Wednesday, February 21, 2007

Will Tony Blair Lead Us Out of Iraq-Nam?

Is the British Prime Minister morphing from
Bush's poodle into 'International' Velvet, the rescue dog?

Blair is expected to clarify details of the U.K.'s progressive withdrawal from Iraquagmire today, after his announcement in the House of Commons.

The BBC reports that Blair says hundreds of troops will return from Basra in the next few weeks. Out of the 7,200 British troops still serving in Iraq, It is expected Blair will say 1,500 troops are expected to return home in months, with 3,000 withdrawn by Christmas. Blair said earlier this week,
The problems remain formidable. What all of this means is not that Basra is how we want it to be but the next chapter in Basra's history can be written by the Iraqis.
If true, this would mark a significant change from comments made just last month, when he called plans for withdrawing troops by October "irresponsible." Speaking in the House of Commons on Jan. 24, Blair said such a plan
would send the most disastrous signal to the people that we are fighting in Iraq. It's a policy that, whatever its superficial attractions may be, is actually deeply irresponsible.
What's changed? A recent poll published in The Guardian suggests the Labour Party is losing its support. When voters were asked who they would vote for, 42 per cent said Conservative, as opposed to 29 per cent for Labour under the leadership of Blair's likely successor, Gordon Brown.
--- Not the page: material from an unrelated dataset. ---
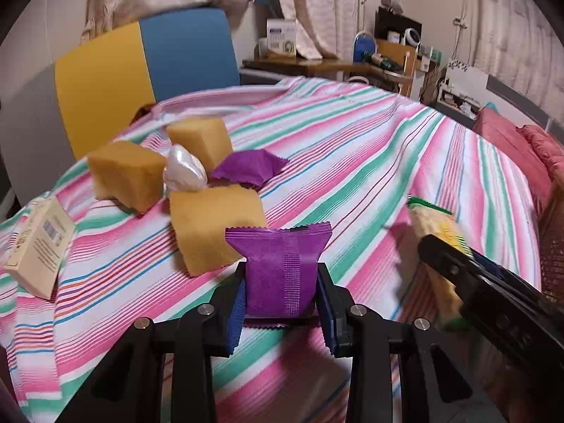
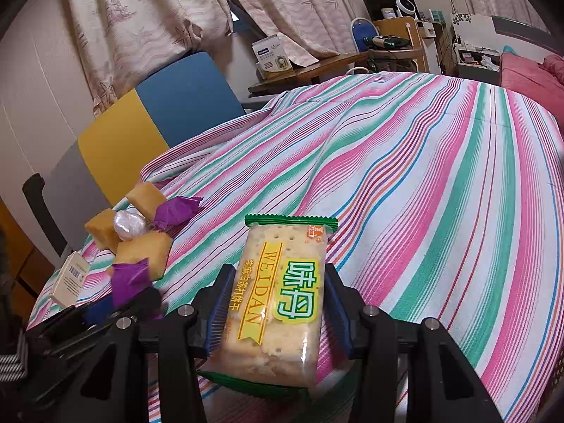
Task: Organize objects
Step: 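Grasp a purple candy packet with the left gripper while the right holds the crackers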
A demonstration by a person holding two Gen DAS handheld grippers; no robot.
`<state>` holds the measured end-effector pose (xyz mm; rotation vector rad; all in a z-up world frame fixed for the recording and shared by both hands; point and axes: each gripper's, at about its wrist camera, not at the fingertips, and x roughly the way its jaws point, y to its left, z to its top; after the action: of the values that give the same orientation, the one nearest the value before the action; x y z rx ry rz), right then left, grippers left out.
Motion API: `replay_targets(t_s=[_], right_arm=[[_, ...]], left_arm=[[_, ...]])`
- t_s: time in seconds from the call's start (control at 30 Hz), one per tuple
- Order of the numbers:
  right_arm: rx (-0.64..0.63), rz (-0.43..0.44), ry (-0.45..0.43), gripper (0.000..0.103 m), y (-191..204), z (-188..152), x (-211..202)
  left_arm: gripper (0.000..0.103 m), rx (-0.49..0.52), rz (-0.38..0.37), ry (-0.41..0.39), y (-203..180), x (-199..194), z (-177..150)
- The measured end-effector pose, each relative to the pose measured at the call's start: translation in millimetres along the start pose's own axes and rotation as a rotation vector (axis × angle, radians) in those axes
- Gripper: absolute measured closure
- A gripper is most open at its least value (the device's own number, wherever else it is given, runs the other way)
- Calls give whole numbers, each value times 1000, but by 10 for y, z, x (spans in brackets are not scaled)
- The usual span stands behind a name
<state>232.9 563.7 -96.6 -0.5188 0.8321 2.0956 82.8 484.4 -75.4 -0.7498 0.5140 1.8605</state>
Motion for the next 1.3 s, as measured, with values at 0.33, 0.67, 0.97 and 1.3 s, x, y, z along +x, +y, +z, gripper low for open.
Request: replay_targets(t_s=[0.33, 0.67, 0.97, 1.3], right_arm=[[-54, 12, 1, 53, 90, -12, -8], [-247, 78, -21, 53, 459, -79, -79], [-415, 92, -6, 53, 775, -201, -56], [-459, 56, -14, 53, 860, -240, -61]], left_arm=[[67, -192, 72, -96, 374, -540, -463], [67, -345, 122, -98, 635, -827, -852], [67, -361, 110, -115, 636, -1129, -1140], [67, -428, 108, -171, 907, -1640, -1305]])
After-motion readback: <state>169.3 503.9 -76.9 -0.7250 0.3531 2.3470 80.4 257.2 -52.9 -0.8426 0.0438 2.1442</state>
Our own Bush administration is either mired in the river de-Nile or in the land of the great pretenders. National Security Council spokesperson Gordon Johndroe told the AP that Bush views any British withdrawal as a sign troops have promoted security in the region.
The president is grateful for the support of the British Forces in the past and into the future.

While the United Kingdom is maintaining a robust force in southern Iraq, we're pleased that conditions in Basra have improved sufficiently that they are able to transition more control to the Iraqis.
Liberal Democrat leader Sir Menzies Campbell, whose party opposed the war in Iraq, has it right:
The unpalatable truth, Mr Speaker, is this, that we will leave behind a country on the brink on civil war, where reconstruction has stalled, where corruption is endemic and a region that is a lot less stable than it was in 2003.

This is a long way short of the beacon of democracy for the Middle East which was promised some four years ago.
The real story here is that this is a slower withdrawal than many in the British army had hoped for. Head of the British Army, Chief of the General Staff Sir Richard Dannatt was speaking for the army last October when he said:
I think history will show that the planning for what happened after the initial successful war-fighting phase was poor, probably based more on optimism than sound planning.

History will show that a vacuum was created and into the vacuum malign elements moved. The hope that we might have been able to get out of Iraq in 12, 18, 24 months after the initial start in 2003 has proved fallacious. Now hostile elements have got a hold it has made our life much more difficult in Baghdad and in Basra.

. . . . The original intention was that we put in place a liberal democracy that was an exemplar for the region, was pro-West and might have a beneficial effect on the balance within the Middle East.

That was the hope. Whether that was a sensible or naïve hope, history will judge. I don't think we are going to do that. I think we should aim for a lower ambition. . . . get ourselves out sometime soon because our presence exacerbates the security problems. We are in a Muslim country and Muslims' views of foreigners in their country are quite clear. . . As a foreigner, you can be welcomed by being invited into a country, but we weren't invited, certainly by those in Iraq at the time. Let's face it, the military campaign we fought in 2003 effectively kicked the door in.

. . . That is a fact. I don't say that the difficulties we are experiencing around the world are caused by our presence in Iraq, but undoubtedly our presence in Iraq exacerbates them. . . .

In the Army we place a lot of store by the values we espouse. What I would hate is for the Army to be maintaining a set of values that were not reflected in our society at large — courage, loyalty, integrity, respect for others; these are critical things.
The ranks of the coalition of the unwilling are increasing. Denmark will also be withdrawing its troops from Iraq by August, Prime Minister Anders Fogh Rasmussen has announced. The troops, numbering about 460, will be replaced by a unit of nine soldiers manning four observational helicopters.